Activity: Copy every line from the material below that holds "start".

Dataset extract:
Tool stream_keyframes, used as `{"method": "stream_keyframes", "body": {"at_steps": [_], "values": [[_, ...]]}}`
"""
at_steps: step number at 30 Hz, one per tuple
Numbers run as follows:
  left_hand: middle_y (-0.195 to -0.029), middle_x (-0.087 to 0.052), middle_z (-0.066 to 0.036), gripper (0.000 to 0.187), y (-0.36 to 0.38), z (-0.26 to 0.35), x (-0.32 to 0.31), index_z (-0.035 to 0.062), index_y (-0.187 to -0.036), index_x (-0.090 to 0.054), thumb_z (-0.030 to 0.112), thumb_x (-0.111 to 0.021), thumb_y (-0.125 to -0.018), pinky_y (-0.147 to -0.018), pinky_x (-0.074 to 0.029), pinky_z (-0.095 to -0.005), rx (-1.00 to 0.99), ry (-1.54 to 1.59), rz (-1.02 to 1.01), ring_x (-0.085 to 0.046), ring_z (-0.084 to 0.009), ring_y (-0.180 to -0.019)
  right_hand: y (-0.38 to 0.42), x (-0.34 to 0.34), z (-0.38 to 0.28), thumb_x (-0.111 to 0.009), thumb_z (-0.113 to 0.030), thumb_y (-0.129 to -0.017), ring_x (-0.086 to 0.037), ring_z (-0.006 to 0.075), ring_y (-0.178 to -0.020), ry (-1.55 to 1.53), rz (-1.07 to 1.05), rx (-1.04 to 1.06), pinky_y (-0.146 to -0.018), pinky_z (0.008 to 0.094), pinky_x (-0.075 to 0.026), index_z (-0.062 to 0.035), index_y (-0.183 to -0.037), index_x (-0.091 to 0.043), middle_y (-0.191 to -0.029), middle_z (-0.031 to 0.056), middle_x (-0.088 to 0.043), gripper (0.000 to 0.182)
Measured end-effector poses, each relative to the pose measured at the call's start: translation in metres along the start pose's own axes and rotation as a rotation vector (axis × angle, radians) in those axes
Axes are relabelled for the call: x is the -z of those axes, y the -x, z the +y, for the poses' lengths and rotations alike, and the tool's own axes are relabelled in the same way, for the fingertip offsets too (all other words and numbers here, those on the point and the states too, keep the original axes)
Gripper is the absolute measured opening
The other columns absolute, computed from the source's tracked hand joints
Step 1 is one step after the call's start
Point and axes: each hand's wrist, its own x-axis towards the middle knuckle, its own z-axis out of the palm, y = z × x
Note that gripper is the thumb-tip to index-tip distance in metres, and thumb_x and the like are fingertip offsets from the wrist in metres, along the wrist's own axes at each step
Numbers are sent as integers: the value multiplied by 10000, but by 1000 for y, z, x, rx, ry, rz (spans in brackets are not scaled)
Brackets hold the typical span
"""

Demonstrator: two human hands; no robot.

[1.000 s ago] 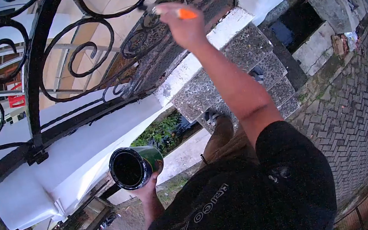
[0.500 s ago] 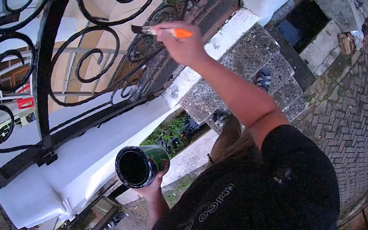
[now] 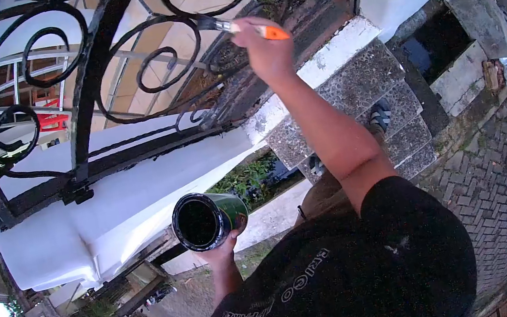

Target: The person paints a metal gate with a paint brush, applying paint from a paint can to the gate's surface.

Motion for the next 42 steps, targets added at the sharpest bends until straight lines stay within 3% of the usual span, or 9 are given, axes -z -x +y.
{"method": "stream_keyframes", "body": {"at_steps": [14,16,20,25,29,36,38,40,42], "values": [[-1397,-397,-168,1291,-10,-4,12,100,-1478,-123,332,-957,-520,-1058,-424,-480,-62,157,-13,-472,-307,-1273,22,5,10,-642,-80,-902,-667,143,-732,98,29,131,-676,267,-538,5,-1020,-694,-888,73,-705,155],[-1394,-397,-165,1282,-10,-9,15,101,-1475,-131,334,-956,-521,-1058,-427,-477,-52,136,-16,-474,-308,-1269,22,-3,-9,-651,-56,-869,-668,218,-730,483,-212,939,-679,293,-536,-51,-1042,-701,-859,108,-697,181],[-1400,-388,-161,1280,-9,-18,25,101,-1474,-132,328,-956,-521,-1054,-435,-473,-80,136,-22,-473,-310,-1271,34,22,29,-663,-79,-828,-654,290,-736,968,-532,830,-671,375,-543,-106,-1085,-683,-871,100,-662,259],[-1400,-387,-159,1276,-7,-32,39,110,-1475,-137,332,-955,-522,-1054,-435,-475,-83,153,-27,-466,-314,-1279,33,12,7,-697,-80,-825,-664,277,-721,960,-685,796,-648,363,-550,-85,-1073,-698,-884,103,-678,248],[-1394,-394,-157,1285,-3,-29,39,113,-1475,-140,350,-959,-513,-1061,-423,-477,-42,164,15,-463,-312,-1283,2,1,-22,-674,-58,-808,-665,243,-759,923,-309,1158,-670,383,-559,-118,-1045,-696,-879,57,-673,245],[-1385,-408,-156,1303,1,-41,42,106,-1475,-140,358,-964,-497,-1075,-398,-477,-37,165,19,-467,-302,-1276,44,8,31,-694,-106,-791,-660,258,-761,1010,-699,904,-662,391,-551,-144,-1050,-696,-852,85,-656,262],[-1386,-409,-158,1307,4,-44,47,98,-1474,-145,367,-965,-493,-1073,-398,-472,-12,133,34,-473,-300,-1269,30,2,10,-682,-101,-810,-662,247,-754,912,-615,1001,-655,383,-552,-147,-1050,-697,-854,68,-663,245],[-1387,-409,-157,1295,6,-44,48,88,-1473,-148,370,-959,-503,-1072,-395,-465,-11,131,41,-474,-295,-1266,17,-5,-10,-676,-105,-816,-656,243,-733,846,-189,1130,-642,371,-550,-158,-1043,-699,-842,51,-659,234],[-1386,-410,-157,1289,8,-45,48,79,-1475,-146,368,-953,-513,-1070,-399,-459,25,134,42,-473,-292,-1265,21,-3,20,-682,-79,-804,-657,231,-719,857,-206,1265,-634,354,-551,-140,-1032,-698,-836,42,-666,236]]}}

Task answer:
Measured end-effector poses, each relative to the pose measured at the call's start: translation in metres along the start pose's own axes and rotation as a rotation vector (axis × angle, radians) in those axes
Step 1 is one step after the call's start

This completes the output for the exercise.